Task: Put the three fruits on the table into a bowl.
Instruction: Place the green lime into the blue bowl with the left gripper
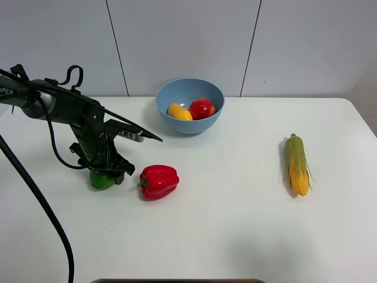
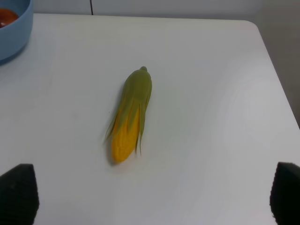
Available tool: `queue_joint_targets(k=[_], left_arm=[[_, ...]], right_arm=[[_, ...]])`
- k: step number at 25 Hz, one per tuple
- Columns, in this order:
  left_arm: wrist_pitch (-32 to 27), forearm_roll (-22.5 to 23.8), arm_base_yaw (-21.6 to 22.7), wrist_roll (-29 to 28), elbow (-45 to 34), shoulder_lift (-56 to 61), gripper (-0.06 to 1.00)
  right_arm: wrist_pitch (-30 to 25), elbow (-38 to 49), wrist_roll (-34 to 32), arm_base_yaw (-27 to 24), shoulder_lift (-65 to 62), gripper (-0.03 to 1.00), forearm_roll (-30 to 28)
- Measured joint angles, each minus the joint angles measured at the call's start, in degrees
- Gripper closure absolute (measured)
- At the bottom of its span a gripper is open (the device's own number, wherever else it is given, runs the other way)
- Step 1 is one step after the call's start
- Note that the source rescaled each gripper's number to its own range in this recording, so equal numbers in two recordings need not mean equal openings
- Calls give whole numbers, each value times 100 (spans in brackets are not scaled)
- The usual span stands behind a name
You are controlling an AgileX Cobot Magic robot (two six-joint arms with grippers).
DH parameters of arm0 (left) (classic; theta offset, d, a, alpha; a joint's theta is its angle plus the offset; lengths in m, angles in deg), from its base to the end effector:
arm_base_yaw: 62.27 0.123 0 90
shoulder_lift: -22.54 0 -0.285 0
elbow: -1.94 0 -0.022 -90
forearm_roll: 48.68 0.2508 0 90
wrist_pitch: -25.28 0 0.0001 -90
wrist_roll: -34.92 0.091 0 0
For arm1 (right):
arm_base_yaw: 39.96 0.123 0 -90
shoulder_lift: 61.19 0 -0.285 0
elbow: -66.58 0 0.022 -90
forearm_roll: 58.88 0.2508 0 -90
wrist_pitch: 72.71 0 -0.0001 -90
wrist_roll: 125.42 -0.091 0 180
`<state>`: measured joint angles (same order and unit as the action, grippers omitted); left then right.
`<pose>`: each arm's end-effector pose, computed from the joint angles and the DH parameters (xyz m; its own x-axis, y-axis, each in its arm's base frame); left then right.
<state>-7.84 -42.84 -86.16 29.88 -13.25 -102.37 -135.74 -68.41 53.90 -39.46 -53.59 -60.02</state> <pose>0.3236 -0.1378 0.0882 -0.9087 0.3997 -0.1206 0.3960 0.9166 0.0549 -0.0146 -0.0017 0.2910 -0.4326 -0.0009 -0.9016 0.0085 1.0000 -0.0051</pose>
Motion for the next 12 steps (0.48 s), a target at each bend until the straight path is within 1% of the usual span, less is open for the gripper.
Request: queue_joint_targets(k=[12], left_arm=[[-24,17,0,-31,0,0,92]], right_arm=[[0,0,0,0,0,-3,0]])
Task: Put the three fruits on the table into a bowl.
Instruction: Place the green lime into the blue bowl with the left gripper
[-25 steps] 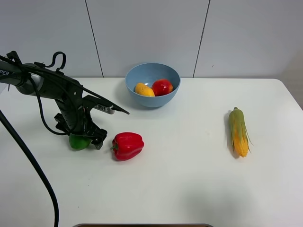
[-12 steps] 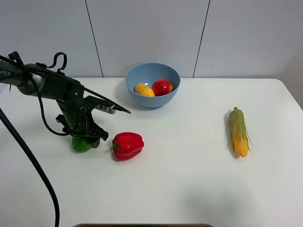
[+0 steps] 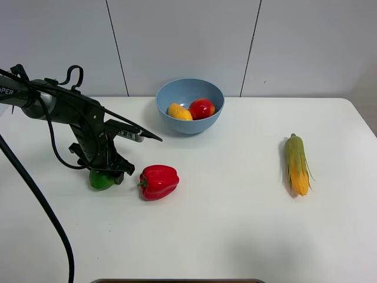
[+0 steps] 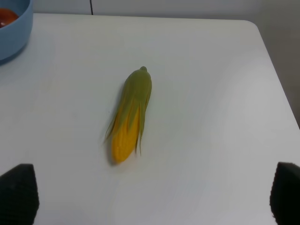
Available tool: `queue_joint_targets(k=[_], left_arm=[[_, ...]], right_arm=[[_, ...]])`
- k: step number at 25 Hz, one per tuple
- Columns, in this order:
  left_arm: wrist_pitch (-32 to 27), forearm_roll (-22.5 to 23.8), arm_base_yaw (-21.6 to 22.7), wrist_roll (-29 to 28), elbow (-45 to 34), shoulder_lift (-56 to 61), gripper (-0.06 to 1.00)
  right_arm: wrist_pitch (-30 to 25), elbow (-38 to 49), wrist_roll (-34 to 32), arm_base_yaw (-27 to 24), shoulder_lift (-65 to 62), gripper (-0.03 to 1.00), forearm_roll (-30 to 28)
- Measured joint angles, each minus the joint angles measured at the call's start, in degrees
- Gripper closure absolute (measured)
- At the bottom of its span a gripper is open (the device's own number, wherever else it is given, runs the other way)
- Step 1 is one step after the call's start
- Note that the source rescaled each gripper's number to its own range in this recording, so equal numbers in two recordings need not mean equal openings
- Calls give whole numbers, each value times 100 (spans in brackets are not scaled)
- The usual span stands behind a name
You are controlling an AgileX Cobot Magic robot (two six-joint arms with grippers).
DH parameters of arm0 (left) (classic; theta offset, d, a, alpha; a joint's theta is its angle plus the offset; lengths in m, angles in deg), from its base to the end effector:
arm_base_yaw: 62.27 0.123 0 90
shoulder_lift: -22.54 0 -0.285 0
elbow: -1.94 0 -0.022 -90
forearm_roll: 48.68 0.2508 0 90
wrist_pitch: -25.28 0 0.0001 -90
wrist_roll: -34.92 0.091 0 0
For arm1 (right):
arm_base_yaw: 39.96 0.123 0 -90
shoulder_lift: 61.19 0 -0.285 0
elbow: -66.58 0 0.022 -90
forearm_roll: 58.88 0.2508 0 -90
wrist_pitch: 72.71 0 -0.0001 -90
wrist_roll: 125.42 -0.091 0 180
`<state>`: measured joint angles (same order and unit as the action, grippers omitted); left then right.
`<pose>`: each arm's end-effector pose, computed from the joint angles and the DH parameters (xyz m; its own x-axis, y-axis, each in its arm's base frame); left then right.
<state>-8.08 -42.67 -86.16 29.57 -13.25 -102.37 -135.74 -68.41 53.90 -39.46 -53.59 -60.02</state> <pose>0.3234 -0.1375 0.0882 -0.9104 0.3970 -0.1167 0.3930 0.9178 0.0565 -0.0146 -0.0017 0.2910 -0.4326 -0.0009 -0.9016 0.0085 1.0000 -0.0051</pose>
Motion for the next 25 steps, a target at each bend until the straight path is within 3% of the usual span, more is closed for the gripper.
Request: queue_joint_targets(k=[8,17,25], left_arm=[[-202,200,7,-4,-19,166,92],[-310,233,7,-4,-18,1430,92],[190,277,1,131,-18,2627,92]], right_arm=[[0,0,0,0,0,-3,0],[0,0,0,0,0,-3,0],[0,0,0,0,0,-3,0]])
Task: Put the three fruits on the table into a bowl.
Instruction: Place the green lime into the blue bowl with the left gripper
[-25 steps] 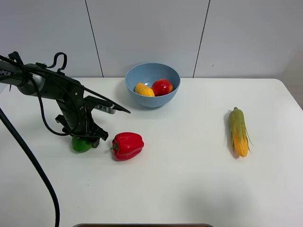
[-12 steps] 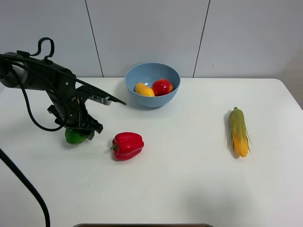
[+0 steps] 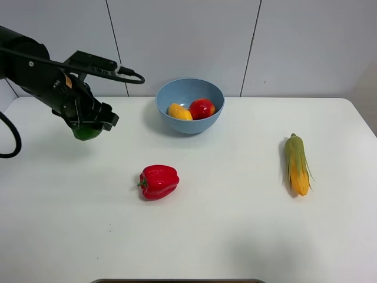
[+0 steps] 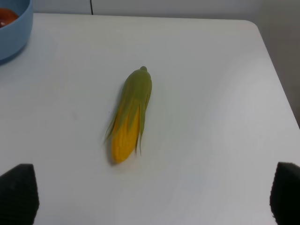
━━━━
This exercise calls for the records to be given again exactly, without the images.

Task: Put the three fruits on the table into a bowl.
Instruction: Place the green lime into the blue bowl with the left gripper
Available tool: `queue_joint_targets(k=[_], left_arm=[[_, ...]], right_arm=[[_, ...]])`
- k: step number at 25 Hz, one per tuple
- Columns, in this order:
  left_arm: wrist_pitch (-32 to 27), forearm_roll (-22.5 to 23.8), arm_base_yaw (-21.6 to 22.7), wrist_roll (-29 to 28), elbow (-45 to 34), shoulder_lift (-56 to 61), gripper (-0.06 to 1.00)
  right_arm: wrist_pitch (-30 to 25), elbow (-38 to 49), wrist_roll (-34 to 32), arm_base_yaw (-27 to 24), shoulder_lift (-65 to 62), gripper (-0.03 to 1.00), forearm_roll (-30 to 28)
- Measured joint angles, each minus the joint angles measured at the call's start, in degrees
- Gripper closure absolute (measured)
- At the bottom of its span a gripper is open (the device's own number, wherever else it is given, runs the other way)
- Step 1 is one step after the call's start
- Note that the source rescaled each gripper's number to its own range in this recording, so equal numbers in two recordings need not mean equal openings
- Calls give whole numbers, each value times 100 (spans in brackets are not scaled)
- The usual span stands behind a name
You are controlling an AgileX Cobot Magic robot (two six-joint arms with grippers).
DH parameters of arm0 (left) (classic; theta offset, d, a, alpha; a joint's theta is its angle plus the offset; lengths in m, angles in deg), from its base to the end effector:
arm_base_yaw: 62.27 0.123 0 90
shoulder_lift: -22.54 0 -0.285 0
elbow: -1.94 0 -0.022 -90
forearm_roll: 48.68 0.2508 0 90
wrist_pitch: -25.28 0 0.0001 -90
wrist_roll: -34.92 0.091 0 0
For arm1 (right):
arm_base_yaw: 39.96 0.123 0 -90
shoulder_lift: 61.19 0 -0.285 0
elbow: -66.58 0 0.022 -90
forearm_roll: 58.88 0.2508 0 -90
wrist_pitch: 72.71 0 -0.0001 -90
wrist_roll: 125.42 -0.091 0 180
`<state>`: measured joint angles (same order and unit as the action, grippers omitted); left then right.
`<pose>`: each arm's end-effector pose, computed from the joint angles and the DH parameters (xyz m; its own x-axis, y-axis, each in its arm's base frame); left then right.
<state>-7.84 -42.84 -86.16 29.88 -13.25 -102.37 -135.74 -68.41 53.90 -39.46 -53.59 -60.02</state> <pose>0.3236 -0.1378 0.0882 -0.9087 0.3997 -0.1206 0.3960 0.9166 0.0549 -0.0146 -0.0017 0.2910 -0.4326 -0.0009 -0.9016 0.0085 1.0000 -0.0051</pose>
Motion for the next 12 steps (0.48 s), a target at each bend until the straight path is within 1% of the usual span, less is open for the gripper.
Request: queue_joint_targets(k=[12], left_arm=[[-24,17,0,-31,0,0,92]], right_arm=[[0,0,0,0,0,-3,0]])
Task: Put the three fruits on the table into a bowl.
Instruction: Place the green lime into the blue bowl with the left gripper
[-25 steps] 
[-12 steps] 
[+0 steps] 
[+0 steps] 
Available tool: `queue_joint_targets(k=[_], left_arm=[[_, ...]], right_arm=[[_, ...]])`
- k: step number at 25 Hz, one per tuple
- Columns, in this order:
  left_arm: wrist_pitch (-32 to 27), forearm_roll (-22.5 to 23.8), arm_base_yaw (-21.6 to 22.7), wrist_roll (-29 to 28), elbow (-45 to 34), shoulder_lift (-56 to 61), gripper (-0.06 to 1.00)
  right_arm: wrist_pitch (-30 to 25), elbow (-38 to 49), wrist_roll (-34 to 32), arm_base_yaw (-27 to 24), shoulder_lift (-65 to 62), gripper (-0.03 to 1.00), forearm_roll (-30 to 28)
- Measured joint angles, each minus the joint angles measured at the call's start, in degrees
- Gripper closure absolute (measured)
- At the bottom of its span a gripper is open (the device's own number, wherever else it is given, runs the other way)
- Step 1 is one step after the call's start
- Note that the source rescaled each gripper's number to its own range in this recording, so equal numbers in two recordings need not mean equal openings
- Calls give whole numbers, each value times 100 (spans in brackets are not scaled)
- The usual span stands behind a name
You are controlling an AgileX Cobot Magic robot (two six-joint arms with grippers).
DH parameters of arm0 (left) (classic; theta offset, d, a, alpha; a joint's theta is its angle plus the offset; lengths in m, angles in deg), from its base to the end effector:
arm_base_yaw: 62.27 0.123 0 90
shoulder_lift: -22.54 0 -0.285 0
elbow: -1.94 0 -0.022 -90
forearm_roll: 48.68 0.2508 0 90
wrist_pitch: -25.28 0 0.0001 -90
wrist_roll: -34.92 0.091 0 0
For arm1 (right):
arm_base_yaw: 39.96 0.123 0 -90
shoulder_lift: 61.19 0 -0.285 0
elbow: -66.58 0 0.022 -90
forearm_roll: 58.88 0.2508 0 -90
wrist_pitch: 72.71 0 -0.0001 -90
wrist_roll: 125.42 -0.091 0 180
`<state>`: measured joint angles (same order and unit as the action, grippers omitted); left then right.
`<pose>`: each arm's end-effector pose, computed from the joint angles and the DH parameters (xyz m; its own x-axis, y-axis, each in its arm's base frame); left then right.
<state>-8.08 -42.67 -86.16 29.57 -13.25 -102.37 -135.74 -68.41 53.90 -39.46 -53.59 -60.02</state> <pose>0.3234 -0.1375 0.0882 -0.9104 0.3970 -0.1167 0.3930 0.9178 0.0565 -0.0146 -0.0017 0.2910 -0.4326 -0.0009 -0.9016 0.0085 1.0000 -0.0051</pose>
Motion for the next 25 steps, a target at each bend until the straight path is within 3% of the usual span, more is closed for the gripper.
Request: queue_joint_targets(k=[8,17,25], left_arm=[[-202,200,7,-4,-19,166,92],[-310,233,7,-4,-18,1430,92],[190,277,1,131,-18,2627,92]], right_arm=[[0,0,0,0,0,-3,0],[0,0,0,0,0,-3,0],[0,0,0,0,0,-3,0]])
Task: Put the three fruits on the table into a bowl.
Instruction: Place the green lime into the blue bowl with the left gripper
[-25 steps] 
[-12 steps] 
[+0 steps] 
[+0 steps] 

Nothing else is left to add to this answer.